• _Directions for this task_
Provide again, from the entries below, every line from the one containing "(437, 449) = (11, 159)" through the one containing "The point at (219, 243)", exactly as written, and no other line.

• _Records for the task_

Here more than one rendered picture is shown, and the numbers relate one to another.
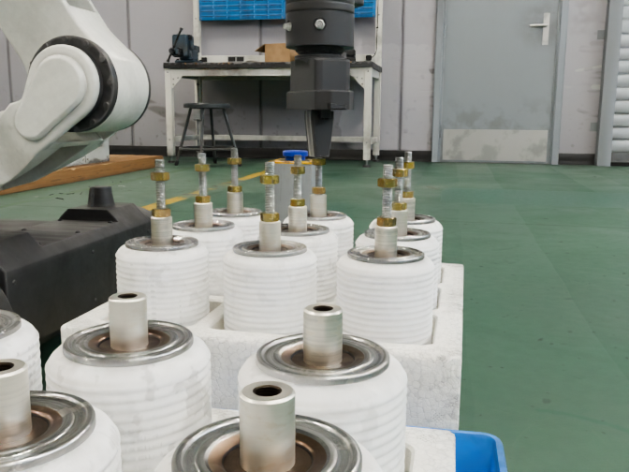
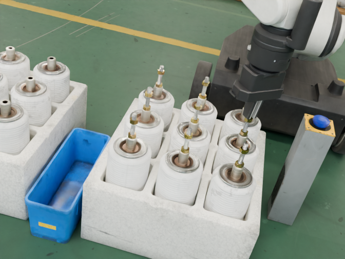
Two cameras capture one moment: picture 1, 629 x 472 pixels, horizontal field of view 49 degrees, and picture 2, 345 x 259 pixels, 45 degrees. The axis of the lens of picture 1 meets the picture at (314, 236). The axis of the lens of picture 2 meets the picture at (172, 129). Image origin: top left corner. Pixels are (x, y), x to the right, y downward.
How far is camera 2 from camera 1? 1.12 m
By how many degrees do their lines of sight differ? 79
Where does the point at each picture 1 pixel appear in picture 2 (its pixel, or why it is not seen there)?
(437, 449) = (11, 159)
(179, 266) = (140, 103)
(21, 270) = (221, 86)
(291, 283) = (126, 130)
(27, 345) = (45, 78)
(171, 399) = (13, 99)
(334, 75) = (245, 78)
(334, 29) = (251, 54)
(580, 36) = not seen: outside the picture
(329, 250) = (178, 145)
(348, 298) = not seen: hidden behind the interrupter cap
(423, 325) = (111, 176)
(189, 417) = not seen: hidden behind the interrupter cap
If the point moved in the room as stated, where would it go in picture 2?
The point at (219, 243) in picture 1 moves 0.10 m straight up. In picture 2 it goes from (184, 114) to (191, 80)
---
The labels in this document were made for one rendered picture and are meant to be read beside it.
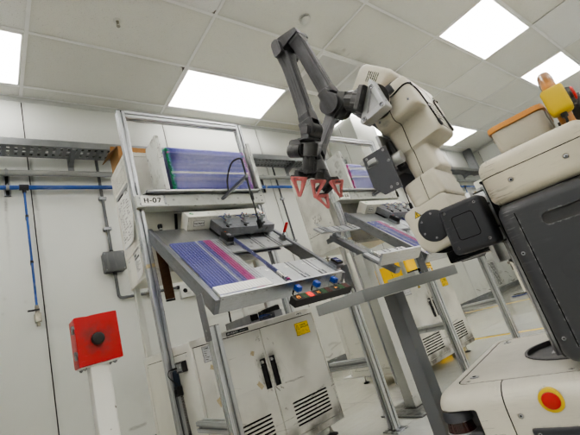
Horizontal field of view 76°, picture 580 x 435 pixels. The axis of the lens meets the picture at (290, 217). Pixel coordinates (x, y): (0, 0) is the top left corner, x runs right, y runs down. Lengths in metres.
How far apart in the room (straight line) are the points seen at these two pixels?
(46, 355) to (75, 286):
==
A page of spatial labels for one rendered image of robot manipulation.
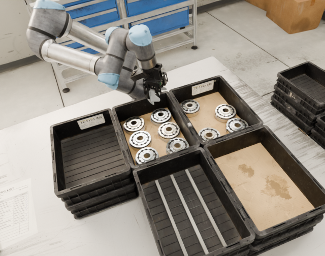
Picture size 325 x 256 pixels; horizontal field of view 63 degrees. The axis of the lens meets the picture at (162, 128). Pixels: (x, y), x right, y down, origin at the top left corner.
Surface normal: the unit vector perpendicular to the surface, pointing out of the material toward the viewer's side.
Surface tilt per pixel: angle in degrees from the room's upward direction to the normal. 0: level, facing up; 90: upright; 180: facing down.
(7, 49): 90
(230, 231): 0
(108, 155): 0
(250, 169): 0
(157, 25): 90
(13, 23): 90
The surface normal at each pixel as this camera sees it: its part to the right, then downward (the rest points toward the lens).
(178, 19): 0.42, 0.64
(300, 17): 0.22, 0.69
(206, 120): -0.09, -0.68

• _Exercise output_
(437, 449) = (11, 159)
(179, 266) = (140, 103)
(21, 270) = (221, 86)
(291, 283) = (126, 130)
(27, 345) = (45, 78)
(171, 399) = (13, 99)
(334, 75) = (245, 78)
(334, 29) = (251, 54)
(580, 36) = not seen: outside the picture
(329, 250) = (178, 145)
(348, 298) = not seen: hidden behind the interrupter cap
(423, 325) = (111, 176)
(189, 417) = not seen: hidden behind the interrupter cap
If the point moved in the room as stated, where would it go in picture 2?
The point at (219, 243) in picture 1 moves 0.10 m straight up. In picture 2 it goes from (184, 114) to (191, 80)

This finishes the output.